A phoneme is the smallest unit of sound that changes meaning.

Examples:

bat vs pat → /b/ vs /p/
brioche → /b r i ʃ/
burrito → /b ə r i t o/

Phonemes represent how speech sounds, not how it is spelled.

Why Use Phonemes in ASR?

Advantages

Robust to accents and pronunciation variation
Better handling of unseen or rare words
Strong performance in noisy environments

Disadvantages

Requires pronunciation dictionaries (lexicons)
Language-specific
More complex decoding pipeline

Phoneme-based systems are common in high-accuracy, domain-specific ASR.

Here are some phonemes based ASRs:

NeMo
SpeechBrain

Graphemes

A grapheme is the smallest unit of written language.

Examples:

cat → c + a + t
brioche → b r i o c h e

Grapheme-based ASR predicts characters directly from audio.

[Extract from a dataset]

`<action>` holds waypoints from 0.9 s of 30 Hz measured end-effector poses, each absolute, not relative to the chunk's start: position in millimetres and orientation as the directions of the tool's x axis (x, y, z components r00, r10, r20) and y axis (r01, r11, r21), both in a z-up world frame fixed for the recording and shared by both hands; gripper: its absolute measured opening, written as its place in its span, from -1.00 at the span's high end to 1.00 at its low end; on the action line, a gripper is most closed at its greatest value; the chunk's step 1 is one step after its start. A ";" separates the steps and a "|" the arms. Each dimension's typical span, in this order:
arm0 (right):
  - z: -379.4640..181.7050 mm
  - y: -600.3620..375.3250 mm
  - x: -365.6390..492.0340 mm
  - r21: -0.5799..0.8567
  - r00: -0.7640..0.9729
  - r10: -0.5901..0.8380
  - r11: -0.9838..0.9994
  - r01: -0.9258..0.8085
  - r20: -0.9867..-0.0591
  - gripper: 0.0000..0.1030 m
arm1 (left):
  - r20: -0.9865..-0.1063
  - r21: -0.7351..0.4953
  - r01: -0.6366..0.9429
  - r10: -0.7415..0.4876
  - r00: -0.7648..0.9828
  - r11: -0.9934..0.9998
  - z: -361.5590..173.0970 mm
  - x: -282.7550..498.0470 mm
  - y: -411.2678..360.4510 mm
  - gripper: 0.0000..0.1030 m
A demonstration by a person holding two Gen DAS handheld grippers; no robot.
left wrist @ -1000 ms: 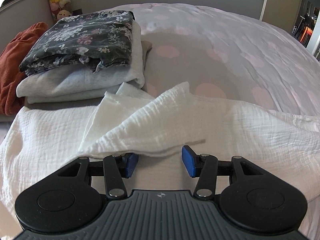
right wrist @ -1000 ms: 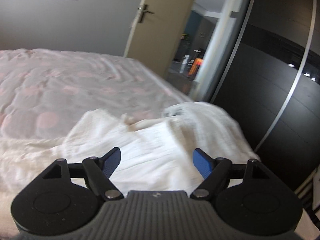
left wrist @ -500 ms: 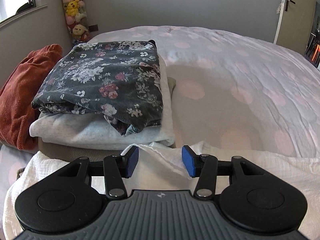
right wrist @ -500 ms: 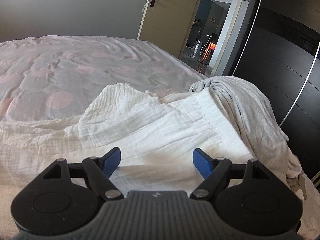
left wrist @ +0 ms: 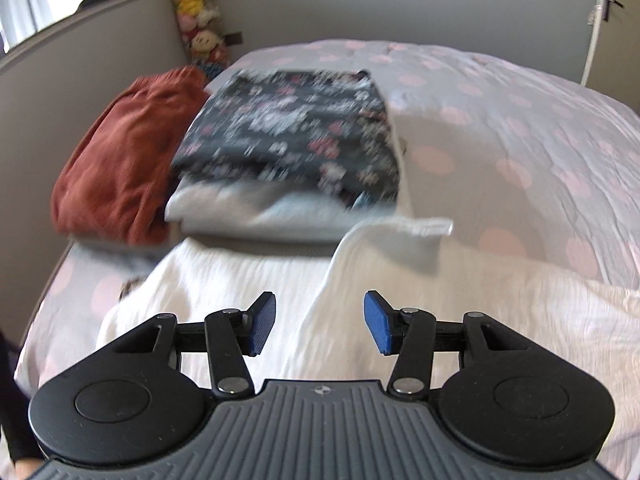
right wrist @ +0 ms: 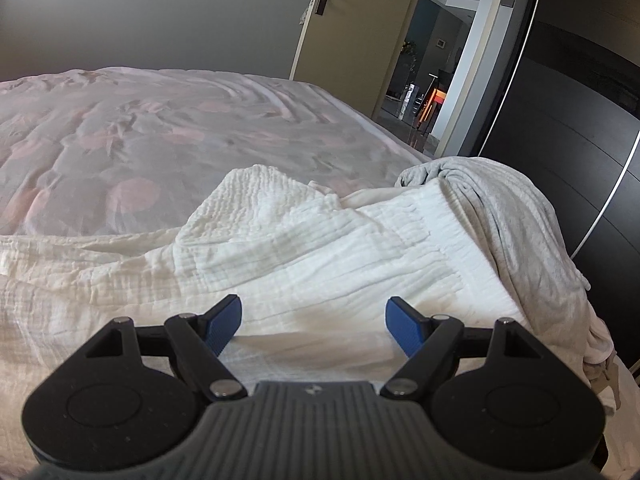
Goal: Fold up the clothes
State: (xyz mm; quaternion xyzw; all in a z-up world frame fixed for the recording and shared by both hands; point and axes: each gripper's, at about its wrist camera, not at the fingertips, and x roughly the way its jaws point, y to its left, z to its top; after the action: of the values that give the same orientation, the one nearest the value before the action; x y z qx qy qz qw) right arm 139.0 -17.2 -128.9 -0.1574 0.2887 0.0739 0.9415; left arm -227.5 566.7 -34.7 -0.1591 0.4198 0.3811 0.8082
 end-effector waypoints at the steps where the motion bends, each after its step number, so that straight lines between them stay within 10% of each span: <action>1: -128.5 -17.5 138.8 -0.252 0.822 0.050 0.940 -0.231 -0.568 -0.58 | -0.812 0.044 -0.764 0.469 0.348 0.643 -37.3 -235.5 565.7 0.09; 11: -121.8 -23.3 133.2 -0.233 0.835 0.059 0.947 -0.219 -0.547 -0.58 | -0.874 -0.219 -0.868 0.305 0.378 0.447 -78.6 -271.4 570.4 0.13; 15: -121.5 -22.9 132.8 -0.234 0.834 0.060 0.947 -0.222 -0.548 -0.57 | -0.871 -0.233 -0.866 0.301 0.388 0.442 -77.5 -268.8 563.4 0.62; 27: -105.8 -25.8 133.5 -0.099 0.759 0.196 0.941 -0.323 -0.621 -0.57 | -0.677 -0.277 -0.702 0.385 0.627 0.656 5.7 -210.2 498.4 0.88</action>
State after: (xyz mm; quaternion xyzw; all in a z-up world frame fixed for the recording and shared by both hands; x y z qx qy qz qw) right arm 133.5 -25.8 -105.8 -0.1004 0.3178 0.1392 0.9325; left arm -210.2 498.4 5.7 -0.2691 0.2947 0.3157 0.8609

Here are some grapheme based ASRs:

DeepSpeech
Wav2Vec 2.0

Why Use Graphemes in ASR?

Advantages

Simple training pipeline
No pronunciation dictionary required
Easier multilingual support

Disadvantages

Struggles with irregular spelling
Sensitive to accents
Harder to disambiguate homophones

Grapheme-based ASR is popular in end-to-end neural models.

Subword Units

Subword units sit between characters and full words.

Examples:

brioche → bri + oche
unbelievable → un + believ + able

Common techniques:

Byte Pair Encoding (BPE)
WordPiece
SentencePiece

Why Modern ASR Uses Subwords

Advantages

Handles rare words better than characters
Smaller vocabulary than word-level models
Language-agnostic
Strong balance of accuracy and simplicity

Disadvantages

Tokenization complexity
Less interpretable than phonemes

Subwords dominate modern transformer-based ASR systems.

Side-by-Side Comparison

Unit Type	Represents	Strengths	Weaknesses
Phonemes	Sounds	Accuracy, accent handling	Complex, language-specific
Graphemes	Characters	Simplicity, multilingual	Poor with irregular spelling
Subwords	Word fragments	Balanced, scalable	Tokenization overhead

Impact on Real-Time ASR

Latency

Phonemes: extra decoding step → slightly higher latency
Graphemes: fastest decoding
Subwords: balanced latency

Accuracy

Phonemes excel in noisy, domain-specific speech
Subwords excel in general-purpose ASR
Graphemes struggle with ambiguous pronunciations

Common ASR Confusion Cases

Why “brioche” becomes “burrito”

Similar phoneme sequences
Language model bias toward frequent words
Missing domain vocabulary

Mitigations

Phrase boosting
Context-aware language models
Phoneme-level biasing

Choosing the Right Unit

Use phonemes if:

You control the vocabulary
Accuracy matters more than simplicity
You can maintain lexicons

Use graphemes if:

You want fast iteration
You support many languages
Simplicity is the priority

Use subwords if:

You want production-ready balance
You use transformer-based models
You care about scalability and maintainability

Production Trade-Offs

Concern	Phonemes	Graphemes	Subwords
Training complexity	High	Low	Medium
Multilingual support	Low	High	High
Domain adaptation	Excellent	Limited	Strong
Maintenance cost	High	Low	Medium

Key Takeaways

Output units are a system design decision, not an implementation detail
Phonemes favor accuracy and control
Graphemes favor simplicity and speed
Subwords offer the best production trade-off
Real-time ASR magnifies all trade-offs

Great ASR systems are engineered, not just trained.